Перед белым шатром князя был разостлан персидский ковёр, на который, как предполагалось, будут положены клейдоны Дорошенко, — булава, хоругвь и бунчук.
В шатре был накрыт стол с винами и немудрёными походными закусками — кислой капустой, жареной рыбой, дичью и ржаными калачами.
Дорошенко, увидев, что никто не собирается на него нападать, что в обозе пятидесятитысячной армии мирно дымят костры, готовя общую кашу, остановил своих конников в полуверсте от княжеского шатра. И вот, видимо переговорив обо всём, отделился от своих казаков и на высоком белом жеребце неспешно направился к шатру в сопровождении знаменосца и бунчужного, скакавших с гетманом почти стремя в стремя.
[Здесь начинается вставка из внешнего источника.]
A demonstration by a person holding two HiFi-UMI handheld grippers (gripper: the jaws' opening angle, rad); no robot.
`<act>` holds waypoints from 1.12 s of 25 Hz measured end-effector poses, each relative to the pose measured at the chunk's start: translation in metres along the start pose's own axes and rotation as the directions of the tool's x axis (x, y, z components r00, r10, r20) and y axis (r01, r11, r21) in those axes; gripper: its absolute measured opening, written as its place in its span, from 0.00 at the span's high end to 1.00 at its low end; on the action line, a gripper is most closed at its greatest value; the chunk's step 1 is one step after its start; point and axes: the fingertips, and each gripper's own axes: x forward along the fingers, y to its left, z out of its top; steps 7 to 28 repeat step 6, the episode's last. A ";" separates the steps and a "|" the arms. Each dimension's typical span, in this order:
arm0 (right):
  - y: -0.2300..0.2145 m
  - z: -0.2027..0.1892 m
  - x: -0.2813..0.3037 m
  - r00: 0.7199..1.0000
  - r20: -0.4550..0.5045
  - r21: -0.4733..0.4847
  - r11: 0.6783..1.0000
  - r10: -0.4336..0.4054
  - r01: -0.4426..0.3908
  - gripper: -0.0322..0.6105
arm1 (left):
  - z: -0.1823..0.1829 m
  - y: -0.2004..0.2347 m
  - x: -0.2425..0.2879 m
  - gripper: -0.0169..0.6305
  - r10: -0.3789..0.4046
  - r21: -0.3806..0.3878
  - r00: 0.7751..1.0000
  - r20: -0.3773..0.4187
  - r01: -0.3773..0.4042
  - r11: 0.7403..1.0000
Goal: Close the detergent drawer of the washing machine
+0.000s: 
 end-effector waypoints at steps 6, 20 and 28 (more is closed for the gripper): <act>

У ковра персидского встали воевода князь Ромодановский-Стародубский, гетман Самойлович и архиепископ Черниговский Лазарь Баранович, прибывший накануне в лагерь по вызову князя.
— Благослови сей акт, отче, — коротко обозначил его роль Ромодановский.
А Самойловичу роль его обозначена была ещё красочней:
— А ты, Иван, замкни уста. Будь нем, аки рыба.
На подъезде к шатру конники перевели коней на шаг и затем остановили их саженях в трёх от ковра.
— Добрый день, ваши милости, — сдержанно молвил Дорошенко.
— Здрав будь, Пётр Дорофеевич, — ответил Ромодановский.
Самойлович по-налимьи смолчал, но уста покривил нехорошей усмешкой: кому, мол, добрый, а кому-то и не совсем.
Все три всадника одновременно сошли с коней. Дорошенко забрал у бунчужного бунчук, одновременно передав ему повод своего коня. И в сопровождении лишь знаменосца подошёл к ковру. Встал. Все молчали. Никто из них ещё не присутствовал при такой процедуре — сдачи клейнодов, но все понимали её унизительность для сдающего. Поэтому заговорил князь Ромодановский, стараясь придать голосу подобающую торжественность:
— Великий государь поручил мене, Пётр Дорофеевич, принять от тебе клейноды, которые ты с достоинством носил десять лет, ни разу не уронив и не склонив их перед не приятелями. За верную службу твою великий государь жалует тебе своей государевой милостью и льстит себе надеждой видети тебе пред очи его светлые.
Ромодановский умолк, и опять повисла неловкая пауза, должен был говорить Дорошенко в ответ на государевы милости. Но по всему было видно, что он никак не решается или не может начать. Глаза его заблестели, и Самойловичу даже показалось, что по щеке Петра Дорошенко искоркой пробежала и скрылась в бороде слеза. А может, её и не было, может, её просто захотелось увидеть гетману Самойловичу. Иди теперь, гадай. Однако в горле у Самойловича встал ком.
— Толькова к ногам государевым, князь, и только по его воле высокой кладу я свою булаву, — срывающимся глухим голосом произнёс Дорошенко.
Затем вытащил из-за пояса знак своей власти — золочёную булаву, поцеловал её и медленно, словно раздумывая, опустил на ковёр и рядом с ней положил и бунчук. Потом протянул руку к древку знамени, забрал его у знаменосца и, поцеловав край материи, положил и знамя возле булавы.
И они одновременно со знаменосцем повернулись кругом и направились к коням, но Ромодановский окликнул:
— Пётр Дорофеевич, дорогой!
Дорошенко остановился, обернулся.
— Пётр Дорофеевич, — с лёгким укором сказал Ромодановский, — мене-то не обижай, — и жестом пригласил его в шатёр. — Али мы не христиане. Осушим чарку, раз ломим хлеб.
Лицо Дорошенко просветлело, и даже улыбка под усами прорезалась:
— Спасибо, Григорий Григорьевич.
В шатре за стол они сели все вчетвером. Архиепископ благословил трапезу. Чарки наполнил сам князь, как хозяин, и сам же предложил:
— А выпити предлагаю за здоровье великого государя нашего Фёдора Алексеевича.
Выпили, дружно навалились на еду. Поскольку Самойловичу ранее велено было «замкнуть уста», он и помалкивал. Князю неволей самому приходилось разводить беседу:
— А хде жити думаешь, Пётр Дорофеевич?
— Оно бы лучше в Чигирине, но, аки я понимаю, государь не хочет, што б я там был.
— Твово же интересу ради, Пётр Дорофеевич. Чигирин не сегодня-завтра будут турки промышляти, яка тебе тама жизня будет, человеку уже не воинскому. А государь тебе на Москву зовёт.